I still remember the time when my parent’s friends would come over without calling or informing us in advance about their visit. They would just knock on the door and stay for a cup of coffee, chatting with my parents and discussing the latest news. Today the idea of someone just showing up on your doorstep sounds at the least strange if not ill-mannered. It has become common courtesy to call your friends a few days or, even better, a week in advance and decide on the time of your next meeting.
The advent of Internet and other technological advances like cell phones and instant messengers should have made our communication easier and more efficient. Which they have. But they have also changed the ways that we interact with others and in some ways challenged interpersonal communication with our friends.
Now with a push of the button we can “accept” new friends on Facebook and just as easily “delete” them off our friends’ list. Do not get me wrong. Facebook is a wonderful social network that helps us find and get in touch with people we have not seen since grade school. It gives us an opportunity to meet new people from just about any country in the world and learn more about their life and their culture. It allows us to get regular updates from our friends that live far away. But it is only a poor substitute for real face-to-face communication.
You can go through life having 500 friends on Facebook, but only a handful of real friends, who will be there for you no matter what. I believe that we can call ourselves fortunate if we have one to three true genuine friends. Not just acquaintances that we occasionally hang out with and meet for lunch.

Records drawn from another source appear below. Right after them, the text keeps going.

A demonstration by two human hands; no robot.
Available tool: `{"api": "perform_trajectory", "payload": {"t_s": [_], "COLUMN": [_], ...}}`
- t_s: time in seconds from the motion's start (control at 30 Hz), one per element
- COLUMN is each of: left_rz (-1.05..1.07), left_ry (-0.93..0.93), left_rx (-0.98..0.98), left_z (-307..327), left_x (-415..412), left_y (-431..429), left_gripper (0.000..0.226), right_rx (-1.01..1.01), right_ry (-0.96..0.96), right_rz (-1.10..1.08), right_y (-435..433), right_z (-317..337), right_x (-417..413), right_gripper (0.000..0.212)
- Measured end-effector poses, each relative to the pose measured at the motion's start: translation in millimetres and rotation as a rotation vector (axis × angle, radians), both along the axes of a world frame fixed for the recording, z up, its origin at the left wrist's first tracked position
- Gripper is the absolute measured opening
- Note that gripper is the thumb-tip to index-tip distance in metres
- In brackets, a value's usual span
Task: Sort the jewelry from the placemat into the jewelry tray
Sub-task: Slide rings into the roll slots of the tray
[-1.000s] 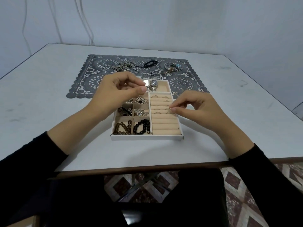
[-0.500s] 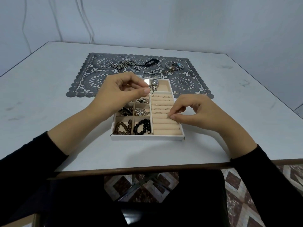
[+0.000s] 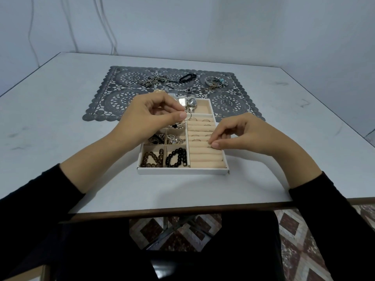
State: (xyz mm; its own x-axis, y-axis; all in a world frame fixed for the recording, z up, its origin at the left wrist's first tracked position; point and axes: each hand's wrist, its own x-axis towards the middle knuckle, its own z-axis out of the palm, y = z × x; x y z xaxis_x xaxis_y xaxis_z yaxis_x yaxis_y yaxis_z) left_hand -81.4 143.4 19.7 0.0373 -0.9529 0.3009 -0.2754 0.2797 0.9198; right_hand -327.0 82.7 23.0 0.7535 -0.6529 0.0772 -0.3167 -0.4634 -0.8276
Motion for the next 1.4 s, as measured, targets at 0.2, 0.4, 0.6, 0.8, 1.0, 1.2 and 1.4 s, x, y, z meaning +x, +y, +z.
{"api": "perform_trajectory", "payload": {"t_s": [0.2,0.4,0.6,0.8,1.0,1.2,1.4], "left_rz": [-0.024,-0.018,-0.064,-0.095,-0.164,-0.259,-0.303], "left_ry": [0.019,-0.051,-0.088,-0.120,-0.205,-0.309,-0.481], "left_rx": [0.006,-0.009,-0.002,0.019,0.015,-0.006,-0.073], "left_z": [0.6,1.4,3.3,3.1,3.5,3.3,2.9], "left_x": [-4.0,-5.0,-7.0,-10.4,-14.6,-17.5,-16.9], "left_y": [1.7,0.3,1.0,-0.6,-0.9,-1.3,-3.9], "left_gripper": [0.016,0.016,0.017,0.013,0.014,0.012,0.010], "right_rx": [0.061,0.087,0.123,0.081,-0.237,-0.452,-0.463], "right_ry": [0.058,0.116,0.013,-0.374,-0.038,0.278,0.311], "right_rz": [0.002,-0.016,-0.021,-0.360,-0.648,-0.584,-0.587], "right_y": [-3.7,-8.5,-14.4,-38.0,-56.6,-58.5,-58.8], "right_z": [6.3,11.8,7.8,-3.5,-26.7,-31.5,-31.2], "right_x": [4.0,7.2,1.3,-4.0,3.0,7.2,6.6], "right_gripper": [0.017,0.015,0.021,0.018,0.030,0.034,0.037]}}
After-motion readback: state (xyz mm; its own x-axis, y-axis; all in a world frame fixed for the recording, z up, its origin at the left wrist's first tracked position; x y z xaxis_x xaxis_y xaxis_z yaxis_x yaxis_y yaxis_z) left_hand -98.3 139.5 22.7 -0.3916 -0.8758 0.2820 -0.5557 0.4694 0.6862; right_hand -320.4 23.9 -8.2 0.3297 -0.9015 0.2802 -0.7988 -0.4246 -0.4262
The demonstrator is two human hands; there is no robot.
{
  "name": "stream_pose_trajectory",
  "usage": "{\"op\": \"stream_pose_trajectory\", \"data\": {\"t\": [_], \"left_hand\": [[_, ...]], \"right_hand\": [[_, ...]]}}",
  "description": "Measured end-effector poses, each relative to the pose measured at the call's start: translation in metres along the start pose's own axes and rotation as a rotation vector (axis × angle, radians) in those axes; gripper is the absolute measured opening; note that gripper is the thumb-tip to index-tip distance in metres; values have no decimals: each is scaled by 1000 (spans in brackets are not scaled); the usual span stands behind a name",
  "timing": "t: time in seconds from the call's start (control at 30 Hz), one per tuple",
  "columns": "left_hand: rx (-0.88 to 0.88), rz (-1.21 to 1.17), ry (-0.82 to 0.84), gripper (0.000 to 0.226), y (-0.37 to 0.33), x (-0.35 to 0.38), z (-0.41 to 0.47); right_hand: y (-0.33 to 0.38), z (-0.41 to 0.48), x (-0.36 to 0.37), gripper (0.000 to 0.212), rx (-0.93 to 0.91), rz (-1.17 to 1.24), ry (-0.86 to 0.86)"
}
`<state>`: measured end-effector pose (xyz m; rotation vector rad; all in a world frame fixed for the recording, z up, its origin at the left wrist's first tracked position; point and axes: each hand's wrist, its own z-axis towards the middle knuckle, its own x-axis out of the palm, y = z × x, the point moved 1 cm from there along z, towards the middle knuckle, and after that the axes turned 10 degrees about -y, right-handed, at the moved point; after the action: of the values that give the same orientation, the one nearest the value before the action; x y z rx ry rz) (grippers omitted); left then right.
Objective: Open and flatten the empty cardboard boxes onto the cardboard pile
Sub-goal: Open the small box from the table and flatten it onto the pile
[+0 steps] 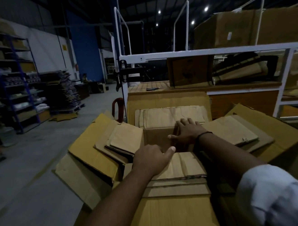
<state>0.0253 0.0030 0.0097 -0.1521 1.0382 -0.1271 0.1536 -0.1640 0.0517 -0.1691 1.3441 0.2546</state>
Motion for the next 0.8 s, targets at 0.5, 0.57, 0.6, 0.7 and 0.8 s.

To me real friendship is truly God’s gift and one of the most gratifying relationships that we can have with other people. But just as any relationship, friendship takes a lot of time and constant effort to cultivate and maintain.
I have been reading a wonderful book “What’s Worth Knowing” by Wendy Lustbader that offers hard-won wisdom that people gained through seventy, eighty, and ninety-plus years of living. An 89-year old John Caughlan when asked “What advice would you give a young person who is trying to live a good life?” answered without hesitation – Good fortune is having good friends:
“Your family is stuck with you. After you get married, your wife is stuck with you, too. But friends are free to come and go. The ones that stay by your side become treasures. They just plain like you. I’m proud of certain things I’ve done in my life, certain accomplishments. But look at my friends! You can’t just go out and acquire them. You make them. Years go by, and you go through hard times together. It takes some doing. I look around and see how lucky I am to have such fine people in my life.”
I truly wish that when I am almost 90 I can say the same. Unfortunately, maintaining friendships is not as easy for me as it was only 5-10 years ago. Friends get married, have children, move to a different countries and we slowly grow apart.